Do let us know if there are any we’ve missed.

 

 

3 responses to “Your summer HE reading recommendations, 2018

  1. On WONKship you may want to consult:

    Jerry Z Muller (2018) The Tyranny of Metrics. Princeton University Press

    David Gaeber (2018) Bullshit Jobs: A Theory. Allen Lane

    Mats Alvesson and Andre Spicer (2016) The Stupidity Paradox: The Power and Pitfalls of Functional Stupidity at Work.
    Profile Books

    On universities and their purpose WONKs should read:

    Stefan Collini (2017) Speaking of Universities. Verso

    Frank Furedi (2016) What’s Happened To The University? Routledge

    Joanna Williams (2016) Academic Freedom in an Age of Conformity: Confronting the Fear of Knowledge.Palgrave Macmillan

    Henry A. Giroux (2014) Neoliberalism’s War on Higher Education. Haymarket Books

    Roger Brown and Helen Carasso (2013) Everything for Sale? The Marketisation of UK Higher Education. Routledge

    Stefan Collini (2012) What are Universities For? Penguin

    But I doubt any of you will do, as these books generally go against your ideological and commercial vision for HE and your vested interests as WONKS in HE.

    Cheers,
    An academic

  2. Hi Tom – these are good suggestions but – other than Muller which I’d not come across and will look up and Furedi because of the usual reasons – I’ve read these.

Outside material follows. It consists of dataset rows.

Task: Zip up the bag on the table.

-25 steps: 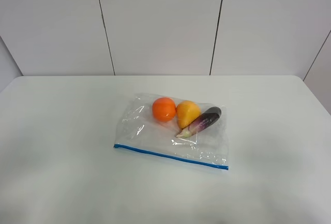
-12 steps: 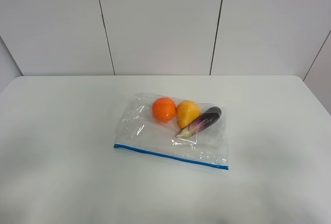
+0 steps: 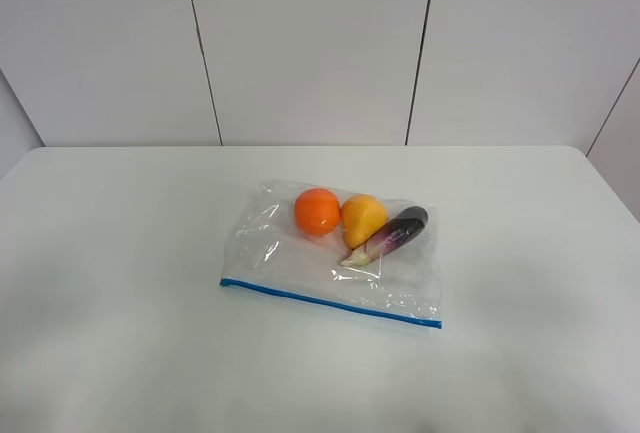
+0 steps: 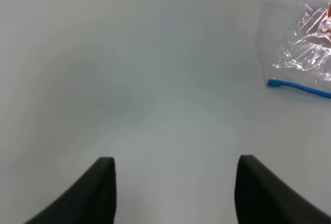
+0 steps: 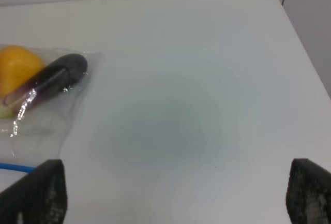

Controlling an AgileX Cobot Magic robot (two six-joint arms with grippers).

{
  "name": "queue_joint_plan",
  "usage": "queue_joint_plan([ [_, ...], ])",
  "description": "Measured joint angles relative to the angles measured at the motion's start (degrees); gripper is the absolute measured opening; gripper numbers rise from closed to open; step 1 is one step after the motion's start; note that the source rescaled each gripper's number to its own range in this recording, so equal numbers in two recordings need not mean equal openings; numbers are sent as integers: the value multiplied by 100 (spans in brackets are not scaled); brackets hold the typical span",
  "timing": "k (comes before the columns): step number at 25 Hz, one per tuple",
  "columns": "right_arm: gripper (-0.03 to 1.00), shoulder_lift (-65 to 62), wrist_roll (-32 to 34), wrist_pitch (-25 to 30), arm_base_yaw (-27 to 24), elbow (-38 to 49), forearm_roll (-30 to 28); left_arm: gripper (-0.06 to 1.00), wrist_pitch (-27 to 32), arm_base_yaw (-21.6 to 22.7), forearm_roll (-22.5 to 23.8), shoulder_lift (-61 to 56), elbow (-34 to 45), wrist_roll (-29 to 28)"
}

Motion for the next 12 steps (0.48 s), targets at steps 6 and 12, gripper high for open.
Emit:
queue_joint_plan([
  [6,94,0,11,0,0,0,8,79,0,0,0,0,0,0],
  [12,94,0,11,0,0,0,8,79,0,0,0,0,0,0],
])
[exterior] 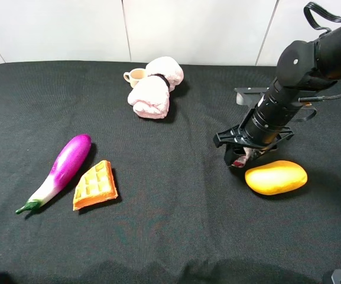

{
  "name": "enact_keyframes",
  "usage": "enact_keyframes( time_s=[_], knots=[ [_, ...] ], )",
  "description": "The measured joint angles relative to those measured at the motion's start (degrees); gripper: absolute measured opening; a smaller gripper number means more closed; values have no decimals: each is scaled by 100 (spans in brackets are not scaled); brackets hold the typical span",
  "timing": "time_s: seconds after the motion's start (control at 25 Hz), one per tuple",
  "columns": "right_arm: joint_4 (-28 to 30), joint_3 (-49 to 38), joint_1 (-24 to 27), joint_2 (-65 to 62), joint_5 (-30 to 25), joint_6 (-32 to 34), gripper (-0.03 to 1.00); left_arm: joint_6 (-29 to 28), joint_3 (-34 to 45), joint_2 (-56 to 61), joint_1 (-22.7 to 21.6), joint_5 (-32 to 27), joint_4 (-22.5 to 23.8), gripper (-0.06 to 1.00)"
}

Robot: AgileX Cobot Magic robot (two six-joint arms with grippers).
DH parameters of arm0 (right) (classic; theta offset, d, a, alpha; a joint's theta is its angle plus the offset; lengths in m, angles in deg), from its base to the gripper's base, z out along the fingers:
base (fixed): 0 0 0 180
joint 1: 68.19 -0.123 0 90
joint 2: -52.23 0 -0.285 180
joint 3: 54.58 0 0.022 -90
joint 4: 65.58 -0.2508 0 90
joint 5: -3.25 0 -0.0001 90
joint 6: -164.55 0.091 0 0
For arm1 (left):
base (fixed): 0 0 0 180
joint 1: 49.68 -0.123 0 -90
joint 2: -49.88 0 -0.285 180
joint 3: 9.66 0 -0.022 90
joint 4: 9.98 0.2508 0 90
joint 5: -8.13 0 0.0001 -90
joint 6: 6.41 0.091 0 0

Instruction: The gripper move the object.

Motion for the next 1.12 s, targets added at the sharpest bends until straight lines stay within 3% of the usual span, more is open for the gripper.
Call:
enact_keyframes(
  time_s=[0.28, 1.12],
  knots=[
    [5, 0, 0, 0, -2, 0, 67, 0, 0, 0, 0, 0, 0, 87],
    [-1, 7, 0, -417, -36, -1, 69, 0, 0, 0, 0, 0, 0, 87]
  ],
)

    Also you’ve very few women and no people of colour, and your list seems oddly focused on the UK, when many of the structural issues with universities are very much a function of their participation in a system of global capital. Could I recommend:

    Lower Ed: The Troubling Rise of For-Profit Colleges in the New Economy – Tressie McMillam Cottom (2017)

    Paying the Price: College Costs, Financial Aid, and the Betrayal of the American Dream – Sara Goldrick-Raab (2016)

    The Monsters of Education Technology (and subsequent series) – Audrey Watters (2014)

    You may also enjoy – Mass Intellectuality and Democratic Leadership in Higher Education – Richard Hall, Joss Winn (eds) (2016)

  3. ‘The usual reasons … ‘ It would be productive if HE Wonks could cut their pathetic insinuations aimed at academics they disagree with.